**YOUR TASK:**
Consider the entries below. Count the lines holding the string "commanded" and state the number only.

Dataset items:
--------------------
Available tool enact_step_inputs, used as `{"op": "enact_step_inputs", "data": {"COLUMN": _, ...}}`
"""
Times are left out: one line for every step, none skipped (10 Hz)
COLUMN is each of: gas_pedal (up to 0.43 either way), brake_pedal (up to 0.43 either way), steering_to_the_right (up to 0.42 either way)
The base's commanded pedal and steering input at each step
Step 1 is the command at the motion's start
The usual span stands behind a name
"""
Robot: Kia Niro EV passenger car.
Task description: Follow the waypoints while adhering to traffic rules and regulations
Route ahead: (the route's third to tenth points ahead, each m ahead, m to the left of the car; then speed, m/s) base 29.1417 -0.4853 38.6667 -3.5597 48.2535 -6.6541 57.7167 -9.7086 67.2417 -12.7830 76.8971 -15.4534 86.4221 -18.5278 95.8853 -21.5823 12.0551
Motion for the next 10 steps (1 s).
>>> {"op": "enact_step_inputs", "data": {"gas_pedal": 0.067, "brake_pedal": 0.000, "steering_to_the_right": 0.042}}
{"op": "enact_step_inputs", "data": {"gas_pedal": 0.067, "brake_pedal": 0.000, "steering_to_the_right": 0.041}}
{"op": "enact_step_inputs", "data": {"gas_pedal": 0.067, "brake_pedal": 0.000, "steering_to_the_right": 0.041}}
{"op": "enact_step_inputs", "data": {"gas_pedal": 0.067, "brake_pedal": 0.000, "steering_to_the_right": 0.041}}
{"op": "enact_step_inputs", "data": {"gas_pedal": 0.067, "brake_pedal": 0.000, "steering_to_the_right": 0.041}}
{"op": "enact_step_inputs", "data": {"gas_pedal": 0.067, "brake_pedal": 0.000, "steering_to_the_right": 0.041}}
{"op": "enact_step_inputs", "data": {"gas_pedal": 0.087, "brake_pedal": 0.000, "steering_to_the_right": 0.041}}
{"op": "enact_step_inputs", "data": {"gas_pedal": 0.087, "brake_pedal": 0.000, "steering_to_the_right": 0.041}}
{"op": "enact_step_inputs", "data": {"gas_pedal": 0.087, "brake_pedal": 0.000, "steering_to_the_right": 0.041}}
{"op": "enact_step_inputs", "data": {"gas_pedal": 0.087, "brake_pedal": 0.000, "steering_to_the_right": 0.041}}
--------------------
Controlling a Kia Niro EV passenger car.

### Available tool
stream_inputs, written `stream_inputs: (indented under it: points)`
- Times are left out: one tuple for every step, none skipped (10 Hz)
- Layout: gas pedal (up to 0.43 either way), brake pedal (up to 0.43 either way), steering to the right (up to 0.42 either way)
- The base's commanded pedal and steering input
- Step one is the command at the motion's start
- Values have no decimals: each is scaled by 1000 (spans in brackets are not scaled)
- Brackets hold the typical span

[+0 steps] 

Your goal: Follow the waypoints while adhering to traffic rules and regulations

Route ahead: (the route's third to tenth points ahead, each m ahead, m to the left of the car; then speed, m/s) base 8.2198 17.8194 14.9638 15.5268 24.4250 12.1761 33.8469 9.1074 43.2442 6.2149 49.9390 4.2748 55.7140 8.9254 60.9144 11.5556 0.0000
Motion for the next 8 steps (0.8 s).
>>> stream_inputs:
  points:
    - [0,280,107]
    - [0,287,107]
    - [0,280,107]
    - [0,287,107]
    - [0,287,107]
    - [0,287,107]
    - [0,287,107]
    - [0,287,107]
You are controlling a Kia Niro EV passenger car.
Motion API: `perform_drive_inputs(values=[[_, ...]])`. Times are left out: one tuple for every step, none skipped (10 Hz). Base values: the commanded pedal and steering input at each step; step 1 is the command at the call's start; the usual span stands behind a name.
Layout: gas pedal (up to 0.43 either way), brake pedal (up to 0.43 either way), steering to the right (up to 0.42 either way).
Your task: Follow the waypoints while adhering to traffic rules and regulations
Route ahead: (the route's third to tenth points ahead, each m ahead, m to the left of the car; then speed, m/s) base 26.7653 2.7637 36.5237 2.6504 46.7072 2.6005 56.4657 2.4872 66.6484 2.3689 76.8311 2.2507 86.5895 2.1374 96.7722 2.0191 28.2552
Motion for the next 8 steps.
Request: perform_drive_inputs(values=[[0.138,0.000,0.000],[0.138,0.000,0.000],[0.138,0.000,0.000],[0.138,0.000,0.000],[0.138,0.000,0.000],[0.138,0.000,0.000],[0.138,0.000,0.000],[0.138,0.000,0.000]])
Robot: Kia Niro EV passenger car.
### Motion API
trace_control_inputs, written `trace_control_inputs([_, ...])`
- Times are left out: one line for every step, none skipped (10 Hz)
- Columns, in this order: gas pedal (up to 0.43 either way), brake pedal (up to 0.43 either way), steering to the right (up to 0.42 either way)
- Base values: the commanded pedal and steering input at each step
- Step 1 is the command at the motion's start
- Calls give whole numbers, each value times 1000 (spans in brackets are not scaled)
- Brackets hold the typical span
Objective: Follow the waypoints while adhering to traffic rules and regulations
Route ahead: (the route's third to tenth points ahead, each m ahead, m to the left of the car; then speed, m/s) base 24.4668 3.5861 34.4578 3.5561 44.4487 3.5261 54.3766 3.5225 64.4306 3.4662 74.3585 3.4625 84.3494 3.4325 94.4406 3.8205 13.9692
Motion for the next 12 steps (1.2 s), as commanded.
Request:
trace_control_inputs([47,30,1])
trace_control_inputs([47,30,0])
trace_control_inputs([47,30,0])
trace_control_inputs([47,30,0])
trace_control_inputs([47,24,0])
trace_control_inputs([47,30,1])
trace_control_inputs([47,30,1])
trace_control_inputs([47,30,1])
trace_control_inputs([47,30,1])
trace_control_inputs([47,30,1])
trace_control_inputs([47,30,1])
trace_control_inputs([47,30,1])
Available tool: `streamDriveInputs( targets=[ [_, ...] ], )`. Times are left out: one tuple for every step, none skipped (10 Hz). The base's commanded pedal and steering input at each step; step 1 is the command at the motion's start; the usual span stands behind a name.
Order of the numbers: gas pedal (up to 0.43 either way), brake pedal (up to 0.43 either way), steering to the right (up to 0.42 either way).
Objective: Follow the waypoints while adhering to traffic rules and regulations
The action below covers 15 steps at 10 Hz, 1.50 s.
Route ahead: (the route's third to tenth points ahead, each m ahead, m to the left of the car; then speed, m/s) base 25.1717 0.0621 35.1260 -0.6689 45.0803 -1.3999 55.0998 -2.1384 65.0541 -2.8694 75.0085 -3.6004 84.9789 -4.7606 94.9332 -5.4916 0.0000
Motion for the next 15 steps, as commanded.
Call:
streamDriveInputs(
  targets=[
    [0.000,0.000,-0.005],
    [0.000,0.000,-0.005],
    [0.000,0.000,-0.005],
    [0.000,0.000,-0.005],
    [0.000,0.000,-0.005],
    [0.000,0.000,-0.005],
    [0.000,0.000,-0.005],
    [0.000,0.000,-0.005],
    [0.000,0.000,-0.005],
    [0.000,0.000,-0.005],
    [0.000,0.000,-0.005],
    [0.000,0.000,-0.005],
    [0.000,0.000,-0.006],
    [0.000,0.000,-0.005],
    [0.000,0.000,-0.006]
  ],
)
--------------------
**ANSWER SPACE:**
7